Dataset items:
+++
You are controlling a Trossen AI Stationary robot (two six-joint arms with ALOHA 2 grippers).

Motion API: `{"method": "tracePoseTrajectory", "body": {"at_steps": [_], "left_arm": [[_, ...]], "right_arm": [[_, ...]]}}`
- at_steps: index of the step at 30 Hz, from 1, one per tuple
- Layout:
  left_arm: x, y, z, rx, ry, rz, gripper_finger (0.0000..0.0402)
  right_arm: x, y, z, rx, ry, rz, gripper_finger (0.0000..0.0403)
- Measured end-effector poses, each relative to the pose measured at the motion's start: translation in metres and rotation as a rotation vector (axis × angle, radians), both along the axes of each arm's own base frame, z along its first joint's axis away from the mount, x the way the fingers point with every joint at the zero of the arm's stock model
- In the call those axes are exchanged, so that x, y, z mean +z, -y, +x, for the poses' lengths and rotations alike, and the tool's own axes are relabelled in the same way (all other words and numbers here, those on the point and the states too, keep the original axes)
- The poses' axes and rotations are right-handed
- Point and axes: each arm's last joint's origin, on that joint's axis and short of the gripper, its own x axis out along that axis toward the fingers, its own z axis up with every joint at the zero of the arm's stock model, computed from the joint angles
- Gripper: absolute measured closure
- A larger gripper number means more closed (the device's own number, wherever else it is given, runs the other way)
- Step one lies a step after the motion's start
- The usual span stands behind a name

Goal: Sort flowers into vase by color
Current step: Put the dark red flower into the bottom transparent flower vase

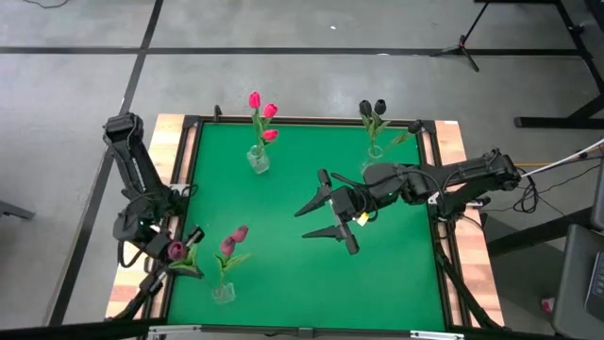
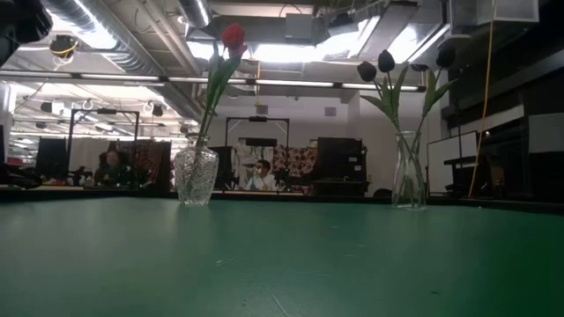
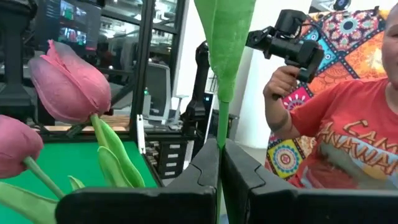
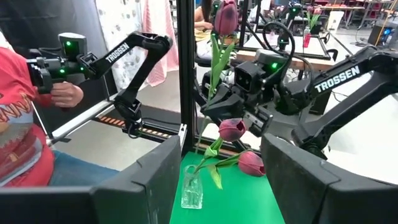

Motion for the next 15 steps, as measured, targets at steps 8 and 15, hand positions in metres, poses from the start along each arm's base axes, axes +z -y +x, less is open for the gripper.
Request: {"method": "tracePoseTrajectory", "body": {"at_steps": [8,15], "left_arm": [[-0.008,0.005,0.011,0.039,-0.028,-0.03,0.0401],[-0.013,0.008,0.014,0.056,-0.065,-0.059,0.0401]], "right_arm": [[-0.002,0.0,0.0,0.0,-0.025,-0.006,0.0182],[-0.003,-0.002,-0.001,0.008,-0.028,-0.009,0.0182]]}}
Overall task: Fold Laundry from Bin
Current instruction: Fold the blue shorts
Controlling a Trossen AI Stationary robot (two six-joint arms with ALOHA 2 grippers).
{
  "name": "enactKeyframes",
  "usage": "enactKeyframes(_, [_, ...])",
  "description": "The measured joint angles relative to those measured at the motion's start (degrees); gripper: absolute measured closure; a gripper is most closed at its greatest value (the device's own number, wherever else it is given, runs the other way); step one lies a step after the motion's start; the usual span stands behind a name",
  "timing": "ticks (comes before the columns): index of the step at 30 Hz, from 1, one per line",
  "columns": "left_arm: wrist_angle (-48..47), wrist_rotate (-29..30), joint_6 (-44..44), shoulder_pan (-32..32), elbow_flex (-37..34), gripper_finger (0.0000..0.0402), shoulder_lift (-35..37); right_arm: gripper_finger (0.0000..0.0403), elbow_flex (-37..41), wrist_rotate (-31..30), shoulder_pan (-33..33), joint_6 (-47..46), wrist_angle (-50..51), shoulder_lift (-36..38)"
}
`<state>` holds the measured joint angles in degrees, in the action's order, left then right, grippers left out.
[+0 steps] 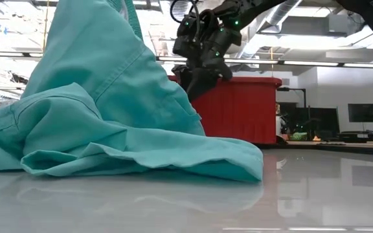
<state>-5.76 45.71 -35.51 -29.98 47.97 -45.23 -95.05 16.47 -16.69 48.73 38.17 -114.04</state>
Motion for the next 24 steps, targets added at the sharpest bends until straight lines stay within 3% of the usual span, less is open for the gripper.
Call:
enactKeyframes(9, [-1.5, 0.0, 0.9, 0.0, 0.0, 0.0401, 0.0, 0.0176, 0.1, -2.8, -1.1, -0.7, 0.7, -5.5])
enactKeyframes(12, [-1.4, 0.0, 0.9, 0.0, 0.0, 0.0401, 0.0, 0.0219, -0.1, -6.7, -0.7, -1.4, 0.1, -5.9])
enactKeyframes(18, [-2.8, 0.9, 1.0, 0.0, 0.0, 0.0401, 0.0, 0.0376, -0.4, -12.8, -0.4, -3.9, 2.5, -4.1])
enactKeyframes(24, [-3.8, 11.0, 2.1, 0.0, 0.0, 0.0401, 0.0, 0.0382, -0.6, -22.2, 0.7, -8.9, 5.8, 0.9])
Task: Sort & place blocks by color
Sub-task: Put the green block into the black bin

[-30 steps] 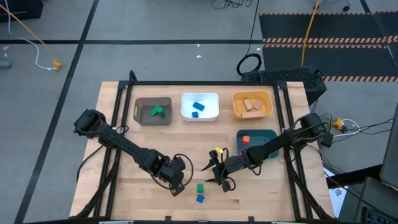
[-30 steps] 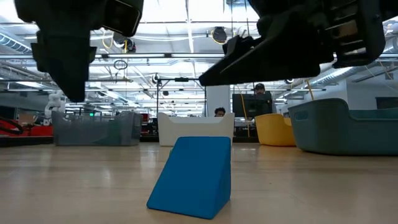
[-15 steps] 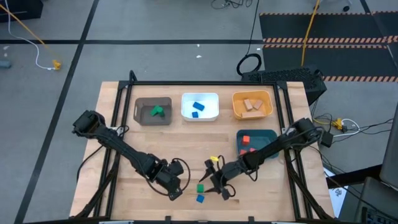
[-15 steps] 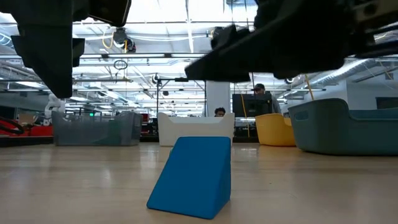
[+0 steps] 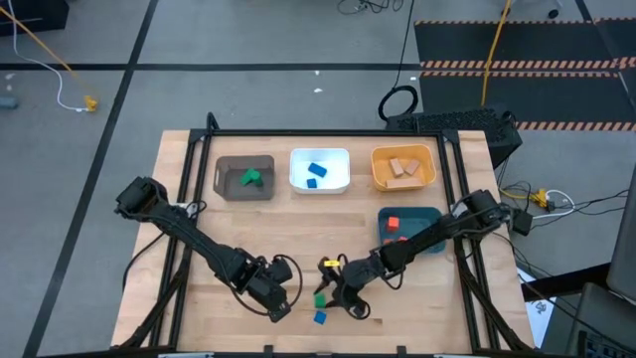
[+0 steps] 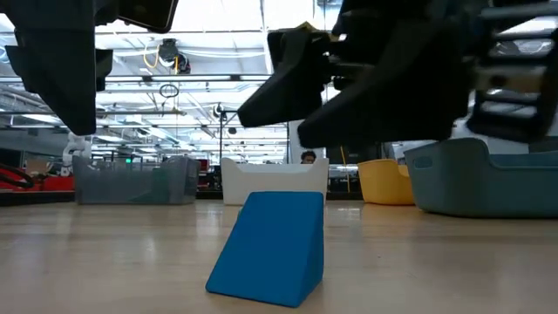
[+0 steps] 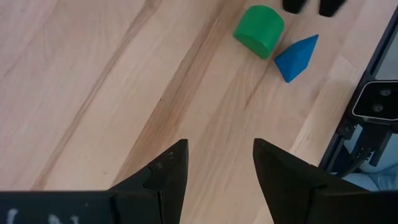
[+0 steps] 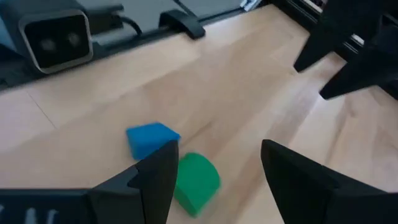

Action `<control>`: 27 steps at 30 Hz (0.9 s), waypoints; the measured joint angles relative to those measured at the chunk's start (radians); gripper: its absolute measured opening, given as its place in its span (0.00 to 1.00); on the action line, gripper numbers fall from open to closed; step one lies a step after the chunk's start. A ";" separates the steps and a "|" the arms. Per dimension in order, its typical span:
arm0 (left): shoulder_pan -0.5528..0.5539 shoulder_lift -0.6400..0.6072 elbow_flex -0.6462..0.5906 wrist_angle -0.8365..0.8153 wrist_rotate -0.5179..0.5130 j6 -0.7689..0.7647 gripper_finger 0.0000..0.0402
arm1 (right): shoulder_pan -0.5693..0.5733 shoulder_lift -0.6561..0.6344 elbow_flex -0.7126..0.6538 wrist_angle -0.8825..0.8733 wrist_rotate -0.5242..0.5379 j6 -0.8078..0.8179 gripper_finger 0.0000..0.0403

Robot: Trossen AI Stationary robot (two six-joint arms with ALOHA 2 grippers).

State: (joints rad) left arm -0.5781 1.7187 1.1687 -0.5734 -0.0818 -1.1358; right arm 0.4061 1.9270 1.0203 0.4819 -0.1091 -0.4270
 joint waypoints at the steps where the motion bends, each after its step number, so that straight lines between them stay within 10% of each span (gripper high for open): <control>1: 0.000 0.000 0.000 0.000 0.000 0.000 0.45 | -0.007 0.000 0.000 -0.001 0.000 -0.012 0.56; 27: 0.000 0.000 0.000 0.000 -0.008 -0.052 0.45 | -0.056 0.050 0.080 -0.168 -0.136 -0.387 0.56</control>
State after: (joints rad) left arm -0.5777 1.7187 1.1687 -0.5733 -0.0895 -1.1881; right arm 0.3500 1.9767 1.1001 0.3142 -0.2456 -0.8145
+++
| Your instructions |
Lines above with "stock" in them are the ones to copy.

| Expected answer |
- Measured end-effector poses, each relative to the pose measured at the motion's start: translation in metres and rotation as a rotation vector (axis × angle, radians), both along the axes of each arm's own base frame, z along its first joint's axis away from the mount, x the way the fingers point with every joint at the zero of the arm's stock model
- Point and axes: each arm's last joint's origin, on that joint's axis and short of the gripper, its own x axis out along that axis toward the fingers, its own z axis up with every joint at the zero of the arm's stock model, computed from the joint angles

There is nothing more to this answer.